- _TASK PROMPT_: Transcribe the entries exactly as each line appears.

- _SOURCE DATA_:

__________________________________________________

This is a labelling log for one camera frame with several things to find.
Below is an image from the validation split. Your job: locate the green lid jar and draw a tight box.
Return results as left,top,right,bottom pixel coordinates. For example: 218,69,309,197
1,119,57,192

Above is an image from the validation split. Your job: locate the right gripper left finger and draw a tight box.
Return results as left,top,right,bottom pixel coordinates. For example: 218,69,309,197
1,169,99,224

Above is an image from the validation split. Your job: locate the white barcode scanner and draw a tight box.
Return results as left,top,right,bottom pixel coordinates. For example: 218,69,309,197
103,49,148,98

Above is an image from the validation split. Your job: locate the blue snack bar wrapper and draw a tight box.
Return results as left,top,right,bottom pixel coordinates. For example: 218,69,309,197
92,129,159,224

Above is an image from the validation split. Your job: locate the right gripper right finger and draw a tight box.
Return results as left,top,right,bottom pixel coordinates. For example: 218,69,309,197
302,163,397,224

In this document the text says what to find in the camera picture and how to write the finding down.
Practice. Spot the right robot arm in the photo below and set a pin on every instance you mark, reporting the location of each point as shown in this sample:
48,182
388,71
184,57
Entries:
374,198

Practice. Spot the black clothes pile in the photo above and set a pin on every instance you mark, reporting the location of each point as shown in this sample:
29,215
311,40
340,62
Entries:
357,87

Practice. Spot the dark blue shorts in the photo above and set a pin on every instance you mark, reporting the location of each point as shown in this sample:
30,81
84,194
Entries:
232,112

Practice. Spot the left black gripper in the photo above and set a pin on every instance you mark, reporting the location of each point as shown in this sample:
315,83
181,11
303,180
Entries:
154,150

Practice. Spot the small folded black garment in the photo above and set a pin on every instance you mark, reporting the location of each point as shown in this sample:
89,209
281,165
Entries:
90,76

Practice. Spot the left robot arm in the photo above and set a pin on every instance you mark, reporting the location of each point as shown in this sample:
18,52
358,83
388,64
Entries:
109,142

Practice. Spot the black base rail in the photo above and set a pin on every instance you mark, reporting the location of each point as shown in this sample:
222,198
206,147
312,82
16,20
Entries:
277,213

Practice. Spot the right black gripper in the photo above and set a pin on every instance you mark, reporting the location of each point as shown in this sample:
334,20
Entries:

__________________________________________________

- _PROBLEM SOLUTION_:
This is a labelling log for one camera frame with several things to find.
Below is an image from the validation split. Your job: locate the green lid jar and draw a tight box.
Return results as left,top,right,bottom pixel coordinates. For example: 218,69,309,197
1,119,57,192

Above is an image from the validation split. Your job: locate the right gripper left finger and draw a tight box.
Return results as left,top,right,bottom pixel coordinates. For example: 218,69,309,197
1,169,99,224

Above is an image from the validation split. Your job: locate the white barcode scanner and draw a tight box.
Return results as left,top,right,bottom pixel coordinates. For example: 218,69,309,197
103,49,148,98

Above is an image from the validation split. Your job: locate the blue snack bar wrapper and draw a tight box.
Return results as left,top,right,bottom pixel coordinates. For example: 218,69,309,197
92,129,159,224

Above is an image from the validation split. Your job: locate the right gripper right finger and draw a tight box.
Return results as left,top,right,bottom pixel coordinates. For example: 218,69,309,197
302,163,397,224

In this document the text says what to find in the camera picture and how to write the finding down.
Practice. Spot the right robot arm in the photo below and set a pin on every instance you mark, reporting the location of each point as shown in this sample:
48,182
388,71
184,57
Entries:
374,198

Practice. Spot the black clothes pile in the photo above and set a pin on every instance you mark, reporting the location of each point as shown in this sample:
29,215
311,40
340,62
Entries:
357,87

Practice. Spot the dark blue shorts in the photo above and set a pin on every instance you mark, reporting the location of each point as shown in this sample:
30,81
84,194
Entries:
232,112

Practice. Spot the left black gripper in the photo above and set a pin on every instance you mark, reporting the location of each point as shown in this sample:
315,83
181,11
303,180
Entries:
154,150

Practice. Spot the small folded black garment in the photo above and set a pin on every instance you mark, reporting the location of each point as shown in this sample:
89,209
281,165
Entries:
90,76

Practice. Spot the left robot arm in the photo above and set a pin on every instance you mark, reporting the location of each point as shown in this sample:
18,52
358,83
388,64
Entries:
109,142

Practice. Spot the black base rail in the photo above and set a pin on every instance you mark, reporting the location of each point as shown in this sample:
222,198
206,147
312,82
16,20
Entries:
277,213

Practice. Spot the right black gripper in the photo above and set a pin on every instance you mark, reporting the location of each point as shown in this sample:
334,20
Entries:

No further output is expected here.